Preciso de atirar os animais internos para o papel, numa purga diária. Se não os depuro, crescem. E há mais: quero um repositório do que faço, pouco ou muito. Por isso, que se lixe. Cada entrada será o que for e espero que isso ajude.

Entrada#8

Ontem à tarde, trabalho de campo. A placa, pelos vistos, era psicológica, porque, embora dissesse vigilância constante, entrámos sem que nos abordassem. Eis o PdA, igual a quando desistiram de o construir. É realmente uma chaga de cimento e custa-me acreditar que se viveu ali, só uma grande fome de abrigo e sobrevivência levaria a tal. O A. parecia devolvido ao seu meio, companhia certeira para entrar num complexo abandonado.
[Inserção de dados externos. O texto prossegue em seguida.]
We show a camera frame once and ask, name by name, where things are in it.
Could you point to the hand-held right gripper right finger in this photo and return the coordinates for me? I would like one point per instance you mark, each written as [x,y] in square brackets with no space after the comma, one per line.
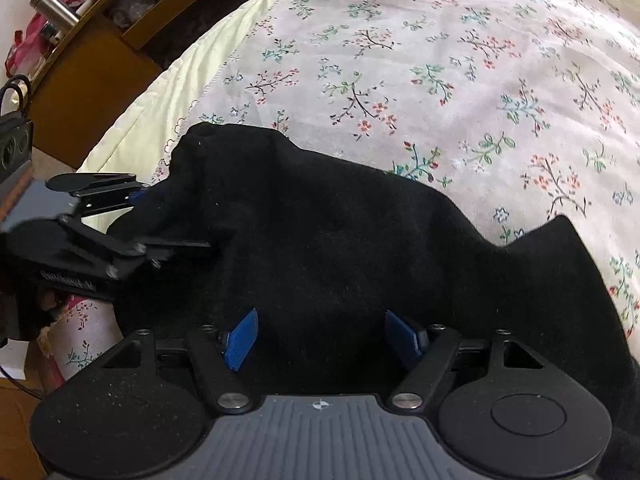
[402,335]

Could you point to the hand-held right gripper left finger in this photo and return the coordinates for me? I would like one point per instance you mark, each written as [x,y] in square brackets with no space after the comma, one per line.
[242,337]

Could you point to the red cloth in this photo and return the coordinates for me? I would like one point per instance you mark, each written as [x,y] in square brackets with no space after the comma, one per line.
[27,45]

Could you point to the wooden cabinet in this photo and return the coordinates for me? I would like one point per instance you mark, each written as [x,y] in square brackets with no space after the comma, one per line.
[90,90]

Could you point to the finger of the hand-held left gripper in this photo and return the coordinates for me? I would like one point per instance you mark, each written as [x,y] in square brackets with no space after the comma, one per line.
[100,190]
[120,255]

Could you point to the metal thermos flask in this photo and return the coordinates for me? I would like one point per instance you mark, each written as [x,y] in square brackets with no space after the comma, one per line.
[52,7]

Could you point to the black pants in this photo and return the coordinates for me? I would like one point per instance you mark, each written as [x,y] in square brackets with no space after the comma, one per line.
[325,240]

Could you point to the floral patchwork quilt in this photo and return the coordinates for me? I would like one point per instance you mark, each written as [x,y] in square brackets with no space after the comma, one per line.
[400,60]

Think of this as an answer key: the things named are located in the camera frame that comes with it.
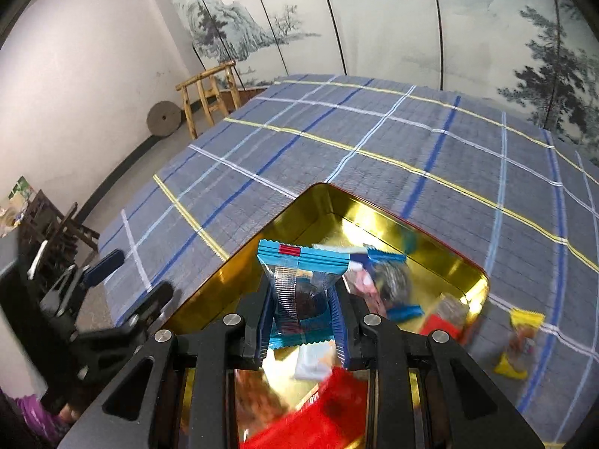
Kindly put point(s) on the red snack packet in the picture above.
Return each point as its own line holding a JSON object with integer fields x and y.
{"x": 337, "y": 397}

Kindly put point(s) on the dark wooden furniture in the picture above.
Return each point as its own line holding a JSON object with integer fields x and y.
{"x": 42, "y": 224}

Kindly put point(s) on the gold tin box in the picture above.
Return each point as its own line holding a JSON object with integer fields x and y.
{"x": 323, "y": 206}

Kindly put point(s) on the red-ended clear snack packet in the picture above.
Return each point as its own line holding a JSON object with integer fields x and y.
{"x": 449, "y": 308}

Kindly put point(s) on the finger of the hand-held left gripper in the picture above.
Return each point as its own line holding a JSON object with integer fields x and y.
{"x": 149, "y": 304}
{"x": 103, "y": 266}

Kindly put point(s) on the yellow-ended clear snack packet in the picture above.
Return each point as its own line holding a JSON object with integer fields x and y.
{"x": 526, "y": 320}

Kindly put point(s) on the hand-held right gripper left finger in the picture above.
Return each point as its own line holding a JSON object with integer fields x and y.
{"x": 266, "y": 322}

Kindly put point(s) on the green white plastic bag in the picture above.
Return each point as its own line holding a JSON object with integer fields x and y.
{"x": 18, "y": 196}

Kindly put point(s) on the person's purple clothing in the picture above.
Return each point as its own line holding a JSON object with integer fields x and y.
{"x": 37, "y": 418}

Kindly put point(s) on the blue-ended clear snack packet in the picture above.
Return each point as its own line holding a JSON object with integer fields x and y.
{"x": 299, "y": 290}
{"x": 393, "y": 285}

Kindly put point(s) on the blue plaid blanket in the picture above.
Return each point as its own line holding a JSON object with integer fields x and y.
{"x": 374, "y": 126}

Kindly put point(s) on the round grey millstone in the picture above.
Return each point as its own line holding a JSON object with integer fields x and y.
{"x": 164, "y": 119}

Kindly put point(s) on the landscape painted folding screen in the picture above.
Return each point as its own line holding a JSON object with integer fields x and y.
{"x": 374, "y": 18}

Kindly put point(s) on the wooden chair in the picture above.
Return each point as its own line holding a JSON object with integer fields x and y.
{"x": 206, "y": 75}

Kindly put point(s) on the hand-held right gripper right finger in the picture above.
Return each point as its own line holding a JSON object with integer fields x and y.
{"x": 338, "y": 327}

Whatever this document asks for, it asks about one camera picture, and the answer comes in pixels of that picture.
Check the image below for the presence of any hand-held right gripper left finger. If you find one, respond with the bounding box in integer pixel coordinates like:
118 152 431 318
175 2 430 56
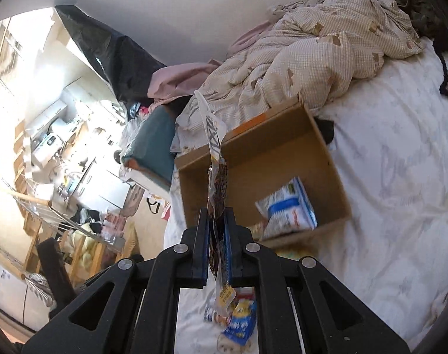
21 207 214 354

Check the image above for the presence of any teal cushion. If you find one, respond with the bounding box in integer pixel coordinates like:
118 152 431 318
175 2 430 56
121 105 178 189

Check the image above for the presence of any pink blanket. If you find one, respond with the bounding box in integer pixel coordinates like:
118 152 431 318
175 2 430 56
147 5 287 106

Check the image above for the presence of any white cabinet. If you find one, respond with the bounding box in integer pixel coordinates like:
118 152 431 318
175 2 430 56
67 155 132 214

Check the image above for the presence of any large white snack bag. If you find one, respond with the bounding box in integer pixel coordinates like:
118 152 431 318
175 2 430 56
255 177 318 240

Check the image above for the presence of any black plastic bag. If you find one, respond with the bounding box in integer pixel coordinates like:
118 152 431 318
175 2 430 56
55 5 167 106

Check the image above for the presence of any white printed bed sheet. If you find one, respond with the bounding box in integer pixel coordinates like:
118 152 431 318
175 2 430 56
165 37 448 354

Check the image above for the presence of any dark green cloth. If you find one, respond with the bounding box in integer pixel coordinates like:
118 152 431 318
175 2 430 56
367 0 442 41

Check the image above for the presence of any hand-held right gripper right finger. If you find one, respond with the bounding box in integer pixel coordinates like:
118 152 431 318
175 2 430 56
223 207 411 354

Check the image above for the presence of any metal drying rack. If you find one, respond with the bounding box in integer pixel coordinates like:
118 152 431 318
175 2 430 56
14 195 125 251

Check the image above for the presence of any clear packet of dark snacks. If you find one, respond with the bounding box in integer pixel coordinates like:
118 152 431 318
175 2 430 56
193 90 239 316

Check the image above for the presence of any brown cardboard box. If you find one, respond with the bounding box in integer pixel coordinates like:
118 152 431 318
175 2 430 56
174 103 353 249

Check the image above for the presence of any small pale snack packet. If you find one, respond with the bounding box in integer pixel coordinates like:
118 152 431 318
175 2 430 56
204 306 228 325

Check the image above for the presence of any beige checked quilt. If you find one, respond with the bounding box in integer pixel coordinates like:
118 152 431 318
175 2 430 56
170 0 429 153

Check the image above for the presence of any wooden pole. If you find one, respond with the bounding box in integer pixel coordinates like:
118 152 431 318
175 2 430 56
0 182 53 207

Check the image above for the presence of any blue yellow snack packet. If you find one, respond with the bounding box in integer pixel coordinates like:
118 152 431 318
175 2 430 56
218 299 257 354

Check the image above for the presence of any white ribbed object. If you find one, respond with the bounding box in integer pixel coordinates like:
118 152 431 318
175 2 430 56
25 273 57 307

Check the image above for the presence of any white appliance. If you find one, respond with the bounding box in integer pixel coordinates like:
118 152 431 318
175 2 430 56
25 101 68 166

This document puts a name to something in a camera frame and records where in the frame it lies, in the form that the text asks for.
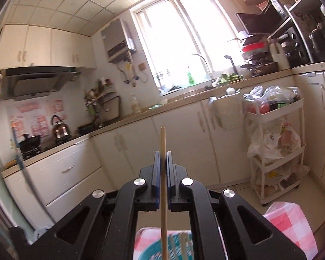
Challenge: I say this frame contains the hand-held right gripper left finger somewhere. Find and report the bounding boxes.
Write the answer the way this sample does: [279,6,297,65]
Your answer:
[27,151,162,260]

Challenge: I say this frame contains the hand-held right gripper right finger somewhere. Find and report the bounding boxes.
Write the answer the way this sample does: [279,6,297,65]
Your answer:
[166,151,307,260]

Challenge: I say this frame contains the wooden chopstick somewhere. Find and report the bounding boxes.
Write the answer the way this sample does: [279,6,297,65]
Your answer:
[159,126,169,260]
[179,232,189,260]

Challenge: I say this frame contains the teal plastic basket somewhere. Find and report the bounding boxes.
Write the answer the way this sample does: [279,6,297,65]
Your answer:
[134,230,196,260]

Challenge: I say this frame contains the cream lower sink cabinets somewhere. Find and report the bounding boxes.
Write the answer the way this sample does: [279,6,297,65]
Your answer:
[91,76,261,190]

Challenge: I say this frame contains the clear soap bottle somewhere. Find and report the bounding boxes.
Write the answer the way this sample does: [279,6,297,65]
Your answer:
[130,94,142,114]

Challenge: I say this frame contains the black rectangular pan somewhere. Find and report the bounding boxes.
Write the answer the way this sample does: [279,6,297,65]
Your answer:
[77,123,97,135]

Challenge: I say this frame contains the hanging clear plastic bag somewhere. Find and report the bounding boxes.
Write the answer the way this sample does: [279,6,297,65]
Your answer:
[208,88,245,131]

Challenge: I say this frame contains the cream drawer cabinet under stove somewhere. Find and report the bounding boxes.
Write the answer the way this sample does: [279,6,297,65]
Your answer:
[2,138,112,220]

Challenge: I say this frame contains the steel stovetop kettle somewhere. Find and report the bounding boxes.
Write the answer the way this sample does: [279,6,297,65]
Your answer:
[50,115,71,142]

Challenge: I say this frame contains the gas stove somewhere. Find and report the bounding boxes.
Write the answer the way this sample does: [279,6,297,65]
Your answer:
[17,138,74,161]

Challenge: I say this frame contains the green leafy vegetables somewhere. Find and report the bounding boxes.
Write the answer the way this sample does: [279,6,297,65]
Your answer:
[216,73,245,83]

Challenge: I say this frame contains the white plastic bag red print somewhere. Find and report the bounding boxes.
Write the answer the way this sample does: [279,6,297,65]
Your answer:
[262,120,302,159]

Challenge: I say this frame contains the chrome sink faucet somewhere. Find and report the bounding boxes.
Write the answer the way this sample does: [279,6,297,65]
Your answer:
[191,53,215,88]

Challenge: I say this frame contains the red checkered tablecloth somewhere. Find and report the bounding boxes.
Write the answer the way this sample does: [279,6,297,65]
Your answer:
[134,201,319,260]

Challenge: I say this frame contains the white kitchen trolley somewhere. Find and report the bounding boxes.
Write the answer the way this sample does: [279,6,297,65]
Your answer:
[243,86,307,207]

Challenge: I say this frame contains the black cooking pot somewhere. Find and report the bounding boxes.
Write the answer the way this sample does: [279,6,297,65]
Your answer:
[18,133,42,153]

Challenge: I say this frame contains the black sink faucet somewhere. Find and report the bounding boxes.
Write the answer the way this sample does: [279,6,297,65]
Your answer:
[224,55,238,77]

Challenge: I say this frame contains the grey water heater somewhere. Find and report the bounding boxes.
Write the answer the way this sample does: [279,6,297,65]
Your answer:
[101,18,138,63]

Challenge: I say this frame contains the kitchen window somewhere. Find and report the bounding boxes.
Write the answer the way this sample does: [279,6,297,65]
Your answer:
[129,0,245,93]

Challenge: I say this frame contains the grey range hood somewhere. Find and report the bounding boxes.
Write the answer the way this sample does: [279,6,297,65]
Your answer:
[2,66,81,101]

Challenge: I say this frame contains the red bowl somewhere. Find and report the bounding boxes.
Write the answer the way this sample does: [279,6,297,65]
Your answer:
[242,42,266,54]

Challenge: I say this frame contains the cream lower cabinets under rack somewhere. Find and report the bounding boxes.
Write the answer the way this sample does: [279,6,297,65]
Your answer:
[292,62,325,180]

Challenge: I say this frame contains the white plastic jug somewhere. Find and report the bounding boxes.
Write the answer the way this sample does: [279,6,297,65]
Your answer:
[269,39,291,70]

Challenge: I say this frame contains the cream upper cabinets over hood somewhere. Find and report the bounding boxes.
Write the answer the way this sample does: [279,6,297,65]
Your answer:
[0,24,97,71]

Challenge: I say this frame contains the black flat tray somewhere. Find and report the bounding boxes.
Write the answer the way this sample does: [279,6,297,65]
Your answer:
[235,12,275,35]

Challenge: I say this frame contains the black toaster oven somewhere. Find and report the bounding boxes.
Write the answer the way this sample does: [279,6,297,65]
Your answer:
[277,30,307,60]

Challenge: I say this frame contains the steel stock pot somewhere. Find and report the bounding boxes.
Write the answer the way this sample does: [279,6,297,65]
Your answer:
[308,23,325,59]

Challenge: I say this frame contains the metal appliance rack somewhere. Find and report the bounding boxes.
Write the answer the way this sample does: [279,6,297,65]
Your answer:
[268,0,325,63]

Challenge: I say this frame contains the wall spice rack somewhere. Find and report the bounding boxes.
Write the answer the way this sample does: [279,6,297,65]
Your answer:
[84,78,122,127]

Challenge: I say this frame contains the red patterned wall stickers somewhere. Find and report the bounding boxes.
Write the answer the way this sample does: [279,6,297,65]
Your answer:
[6,99,65,142]

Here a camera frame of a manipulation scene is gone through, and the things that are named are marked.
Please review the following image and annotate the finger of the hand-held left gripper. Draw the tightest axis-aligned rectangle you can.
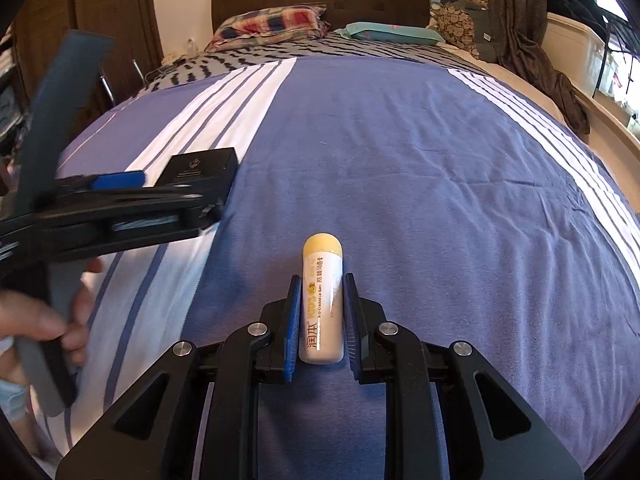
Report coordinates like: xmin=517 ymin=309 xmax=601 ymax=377
xmin=56 ymin=170 xmax=147 ymax=194
xmin=36 ymin=186 xmax=224 ymax=262

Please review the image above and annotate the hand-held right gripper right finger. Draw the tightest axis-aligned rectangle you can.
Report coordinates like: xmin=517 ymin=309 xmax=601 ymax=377
xmin=342 ymin=273 xmax=585 ymax=480

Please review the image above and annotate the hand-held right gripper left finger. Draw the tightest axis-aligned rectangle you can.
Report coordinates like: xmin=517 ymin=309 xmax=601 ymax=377
xmin=56 ymin=274 xmax=303 ymax=480

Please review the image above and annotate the yellow white plastic bottle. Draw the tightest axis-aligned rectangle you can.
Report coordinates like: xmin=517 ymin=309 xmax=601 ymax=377
xmin=298 ymin=232 xmax=345 ymax=365

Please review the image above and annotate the black cardboard box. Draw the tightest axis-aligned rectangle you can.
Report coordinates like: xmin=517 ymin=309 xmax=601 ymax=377
xmin=156 ymin=147 xmax=239 ymax=211

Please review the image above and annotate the person's left forearm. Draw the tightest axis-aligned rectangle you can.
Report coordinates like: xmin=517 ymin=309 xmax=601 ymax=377
xmin=0 ymin=337 xmax=48 ymax=461

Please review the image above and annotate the person's left hand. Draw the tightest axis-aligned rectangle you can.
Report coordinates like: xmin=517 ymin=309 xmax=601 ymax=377
xmin=0 ymin=257 xmax=104 ymax=367

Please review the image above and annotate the brown wooden wardrobe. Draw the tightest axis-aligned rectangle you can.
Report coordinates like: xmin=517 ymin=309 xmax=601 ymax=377
xmin=10 ymin=0 xmax=163 ymax=111

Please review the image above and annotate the blue white striped bedspread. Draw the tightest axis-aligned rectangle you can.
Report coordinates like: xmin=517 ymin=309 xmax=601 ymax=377
xmin=30 ymin=55 xmax=640 ymax=480

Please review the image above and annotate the plaid pillow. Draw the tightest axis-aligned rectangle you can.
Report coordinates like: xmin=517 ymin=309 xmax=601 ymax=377
xmin=215 ymin=4 xmax=328 ymax=43

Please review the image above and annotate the grey black patterned blanket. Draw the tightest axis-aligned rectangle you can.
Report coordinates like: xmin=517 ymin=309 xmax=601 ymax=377
xmin=137 ymin=32 xmax=481 ymax=96

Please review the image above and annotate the teal pillow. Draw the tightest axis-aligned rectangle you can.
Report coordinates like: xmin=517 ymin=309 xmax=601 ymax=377
xmin=335 ymin=21 xmax=446 ymax=46

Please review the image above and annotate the dark wooden headboard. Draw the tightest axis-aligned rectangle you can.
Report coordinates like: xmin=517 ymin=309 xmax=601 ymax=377
xmin=211 ymin=0 xmax=431 ymax=36

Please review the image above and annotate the dark teal cushion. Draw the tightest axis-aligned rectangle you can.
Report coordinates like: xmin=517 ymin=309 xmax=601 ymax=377
xmin=467 ymin=7 xmax=496 ymax=58

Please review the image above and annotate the brown patterned cushion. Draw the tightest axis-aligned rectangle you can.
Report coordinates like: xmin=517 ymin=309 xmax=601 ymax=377
xmin=431 ymin=0 xmax=488 ymax=53

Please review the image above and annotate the beige window ledge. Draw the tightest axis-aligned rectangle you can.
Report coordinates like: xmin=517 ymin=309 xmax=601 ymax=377
xmin=570 ymin=85 xmax=640 ymax=146

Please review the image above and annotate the white storage box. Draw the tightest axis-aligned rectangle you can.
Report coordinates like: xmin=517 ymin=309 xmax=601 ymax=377
xmin=542 ymin=12 xmax=608 ymax=98

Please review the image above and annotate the brown curtain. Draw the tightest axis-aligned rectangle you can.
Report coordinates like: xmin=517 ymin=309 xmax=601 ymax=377
xmin=442 ymin=0 xmax=591 ymax=136

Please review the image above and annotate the black metal rack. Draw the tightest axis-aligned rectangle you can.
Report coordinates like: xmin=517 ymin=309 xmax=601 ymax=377
xmin=590 ymin=15 xmax=640 ymax=101

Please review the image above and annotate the black clothing pile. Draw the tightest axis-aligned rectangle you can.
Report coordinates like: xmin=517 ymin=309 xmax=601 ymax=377
xmin=545 ymin=0 xmax=608 ymax=36

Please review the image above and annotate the metal tube frame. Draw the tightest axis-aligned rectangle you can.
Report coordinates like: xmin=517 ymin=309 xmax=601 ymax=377
xmin=97 ymin=57 xmax=147 ymax=108

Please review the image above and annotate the white cable bundle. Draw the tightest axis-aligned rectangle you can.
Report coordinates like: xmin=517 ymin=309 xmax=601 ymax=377
xmin=160 ymin=50 xmax=201 ymax=68
Chegámos ao museu dos pilares armados, dos ângulos rectos e das extensões abertas. Os grafittis saltam de coluna em coluna mas não há vestígios de outra vida. Explorámos patamares, recantos, escadas e torreões. Fomos à cave, que era o que interessava. Procurei um recanto onde montar uma barraca mas não o encontrei, tudo demasiado grande e liso para privacidade. G. e o prédio são semelhantes, inacabados. Feita esta pesquisa para continuar o livro, ocorre-me que escolhi um cenário melhor do que qualquer outro.